Gary Hufbauer: I'm pessimistic for a couple of reasons. One, world growth is slowing down. Even Latin America, which is one of our great export markets, is dragging along with not nearly the good growth

it once had. And, of course, China is coming down to 7% or 8% growth. And world economic growth is the strongest single factor behind U.S. exports. The second thing is the plight of Europe. I see Europe as stumbling through. But part of this stumbling will be a drop in the Euro to $1 or $1.05. In other words, the Euro will be more competitive against the dollar. And there's a huge overlap between U.S. and European exports. So I see that factor cutting into U.S. market share globally across a wide range of capital goods, and some consumer goods.

John Taylor: We're moving to a stage in this recovery where exports will be providing less of a boost. We had actually very good growth from Latin America and Asia in the first couple years of the recovery. But that's changing. We're actually very close to negative growth now. In the second quarter, we could be at 1% or 1.25%. So any extra surprise from abroad, Europe included, could take us to a negative territory. Unfortunately, we're in a more precarious situation because of that.

Jared Bernstein: I think it's somewhat of a mistake to focus exclusively on exports. I focus on net exports. That matters a lot for our manufacturers, too. And I agree with much of what's been said on the export outlook. But you also have to consider the import side of the equation. And to the extent that a lot of the slowing John has mentioned does occur, we would then potentially be sucking in fewer imports. And so the balance of trade may not be quite as negative as some of the comments made so far would suggest.
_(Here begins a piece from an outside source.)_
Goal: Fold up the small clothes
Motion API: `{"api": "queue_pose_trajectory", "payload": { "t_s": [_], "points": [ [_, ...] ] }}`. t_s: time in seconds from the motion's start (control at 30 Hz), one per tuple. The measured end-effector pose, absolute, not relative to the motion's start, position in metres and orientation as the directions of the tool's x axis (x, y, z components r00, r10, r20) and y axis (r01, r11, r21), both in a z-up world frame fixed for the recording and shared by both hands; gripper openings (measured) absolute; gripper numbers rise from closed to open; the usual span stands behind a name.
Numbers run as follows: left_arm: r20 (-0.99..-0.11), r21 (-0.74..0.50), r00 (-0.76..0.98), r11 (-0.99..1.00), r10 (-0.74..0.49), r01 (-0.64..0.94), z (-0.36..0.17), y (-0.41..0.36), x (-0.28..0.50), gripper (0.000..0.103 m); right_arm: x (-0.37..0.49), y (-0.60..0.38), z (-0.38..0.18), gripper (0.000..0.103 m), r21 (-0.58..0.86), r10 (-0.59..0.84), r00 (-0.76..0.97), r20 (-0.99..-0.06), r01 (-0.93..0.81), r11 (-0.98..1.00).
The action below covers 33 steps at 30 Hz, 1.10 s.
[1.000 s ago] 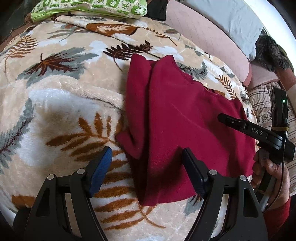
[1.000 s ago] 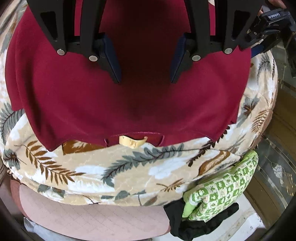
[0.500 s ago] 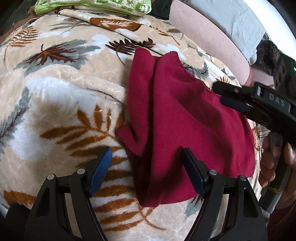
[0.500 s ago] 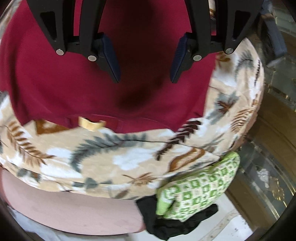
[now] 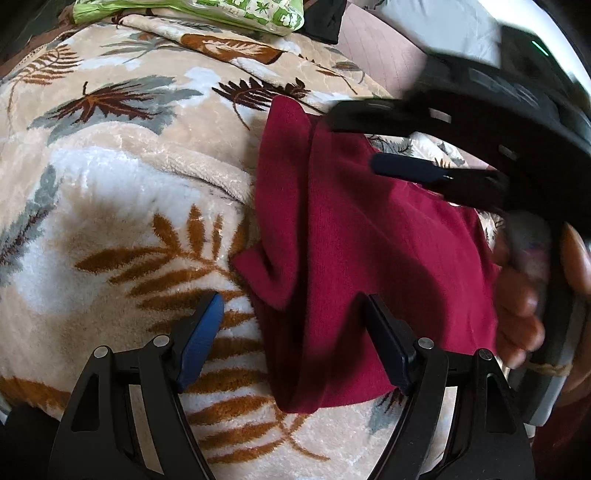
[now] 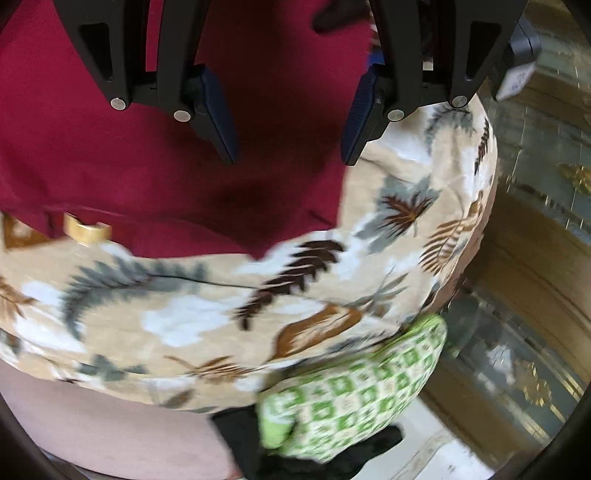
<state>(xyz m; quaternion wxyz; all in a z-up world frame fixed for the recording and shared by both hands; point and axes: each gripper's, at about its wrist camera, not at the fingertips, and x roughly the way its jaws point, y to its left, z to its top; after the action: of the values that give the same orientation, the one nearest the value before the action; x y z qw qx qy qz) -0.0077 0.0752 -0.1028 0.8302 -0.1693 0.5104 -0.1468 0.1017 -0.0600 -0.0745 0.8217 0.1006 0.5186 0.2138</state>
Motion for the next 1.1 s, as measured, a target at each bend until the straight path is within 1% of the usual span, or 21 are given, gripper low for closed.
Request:
{"api": "queue_pose_trajectory", "payload": {
  "t_s": [0.03,0.13,0.23,0.3,0.37,0.4,0.43,0.47,0.5,0.57,0.63,0.67,0.7,0.73,0.77,0.8,0.83,0.87,1.1],
  "points": [
    [-0.795,-0.433,0.438,0.898,-0.419,0.074,-0.103,0.076,-0.009,0.078,0.106,-0.048,-0.08,0.066,0.366,0.44,0.347,-0.828,-0.26,0.894],
    [-0.784,-0.444,0.445,0.892,-0.433,0.085,-0.105,0.079,-0.014,0.078,0.114,-0.019,-0.096,0.067,0.278,0.363,0.302,-0.881,-0.29,0.916],
    [-0.776,-0.457,0.444,0.885,-0.448,0.093,-0.106,0.082,-0.016,0.078,0.116,-0.005,-0.103,0.072,0.196,0.302,0.317,-0.899,-0.324,0.926],
    [-0.774,-0.463,0.44,0.881,-0.454,0.095,-0.106,0.084,-0.018,0.078,0.118,-0.001,-0.106,0.072,0.158,0.275,0.312,-0.909,-0.351,0.923],
    [-0.775,-0.464,0.438,0.881,-0.456,0.095,-0.107,0.087,-0.017,0.079,0.121,-0.004,-0.108,0.071,0.159,0.279,0.317,-0.907,-0.357,0.92],
    [-0.775,-0.464,0.439,0.881,-0.455,0.093,-0.107,0.088,-0.017,0.079,0.122,-0.008,-0.109,0.061,0.163,0.282,0.333,-0.9,-0.343,0.925],
    [-0.775,-0.465,0.439,0.88,-0.455,0.092,-0.107,0.088,-0.015,0.08,0.123,-0.013,-0.108,0.054,0.152,0.273,0.346,-0.898,-0.338,0.929],
    [-0.774,-0.467,0.438,0.88,-0.456,0.091,-0.107,0.087,-0.014,0.082,0.121,-0.017,-0.108,0.044,0.156,0.279,0.354,-0.893,-0.339,0.928],
    [-0.774,-0.467,0.438,0.88,-0.457,0.092,-0.106,0.086,-0.014,0.083,0.119,-0.022,-0.106,0.033,0.182,0.305,0.357,-0.883,-0.339,0.923],
    [-0.778,-0.455,0.444,0.886,-0.445,0.091,-0.106,0.08,-0.012,0.084,0.113,-0.039,-0.096,0.02,0.27,0.382,0.367,-0.848,-0.319,0.908],
    [-0.778,-0.446,0.45,0.89,-0.439,0.097,-0.104,0.076,-0.012,0.083,0.109,-0.053,-0.087,0.018,0.33,0.433,0.392,-0.812,-0.304,0.894],
    [-0.772,-0.453,0.452,0.886,-0.446,0.101,-0.102,0.076,-0.011,0.08,0.106,-0.057,-0.082,0.017,0.356,0.455,0.404,-0.794,-0.298,0.886],
    [-0.764,-0.466,0.451,0.878,-0.461,0.107,-0.1,0.075,-0.011,0.074,0.102,-0.063,-0.077,0.016,0.38,0.476,0.416,-0.775,-0.295,0.877],
    [-0.757,-0.482,0.44,0.868,-0.483,0.122,-0.097,0.072,-0.011,0.054,0.097,-0.071,-0.072,0.016,0.402,0.495,0.433,-0.753,-0.292,0.868],
    [-0.757,-0.479,0.43,0.865,-0.492,0.147,-0.092,0.066,-0.013,0.04,0.095,-0.074,-0.068,0.016,0.41,0.501,0.443,-0.743,-0.29,0.865],
    [-0.758,-0.466,0.433,0.869,-0.488,0.165,-0.088,0.062,-0.015,0.036,0.091,-0.08,-0.064,0.015,0.423,0.511,0.455,-0.729,-0.286,0.86],
    [-0.755,-0.441,0.444,0.874,-0.483,0.201,-0.08,0.054,-0.018,0.027,0.088,-0.087,-0.061,0.015,0.436,0.519,0.466,-0.717,-0.282,0.855],
    [-0.749,-0.429,0.446,0.872,-0.49,0.237,-0.072,0.045,-0.022,0.021,0.086,-0.091,-0.058,0.015,0.443,0.523,0.474,-0.708,-0.279,0.852],
    [-0.703,-0.408,0.422,0.811,-0.572,0.419,-0.026,-0.01,-0.041,0.02,0.063,-0.16,-0.031,0.014,0.476,0.517,0.561,-0.646,-0.233,0.848]
  ]
}}
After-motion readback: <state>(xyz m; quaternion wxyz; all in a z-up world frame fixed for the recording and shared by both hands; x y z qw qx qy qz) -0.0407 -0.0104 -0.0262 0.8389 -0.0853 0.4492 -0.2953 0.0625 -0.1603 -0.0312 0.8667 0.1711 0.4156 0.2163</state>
Margo Thorning: So what do we think about the Eurozone remaining a viable trading partner?

Jared Bernstein: I have quipped that European policymakers exist to make our policymakers look good.

Gary Hufbauer: My view is that Greece will depart from the Eurozone at some point. But the European Central Bank, through various and sometimes devious means, will keep the rest of the Eurozone together for the next few years while more fundamental reforms take place—if all goes well.

John Taylor: I think until they deal with the inability of governments to deal with their debt and the way that fits back to the banking system, we're going to be in this uncertain area for quite a while. I don't see that resolving itself. I think the problem has not been so much the Euro, but rather terrible fiscal policy, and to some extent monetary policy.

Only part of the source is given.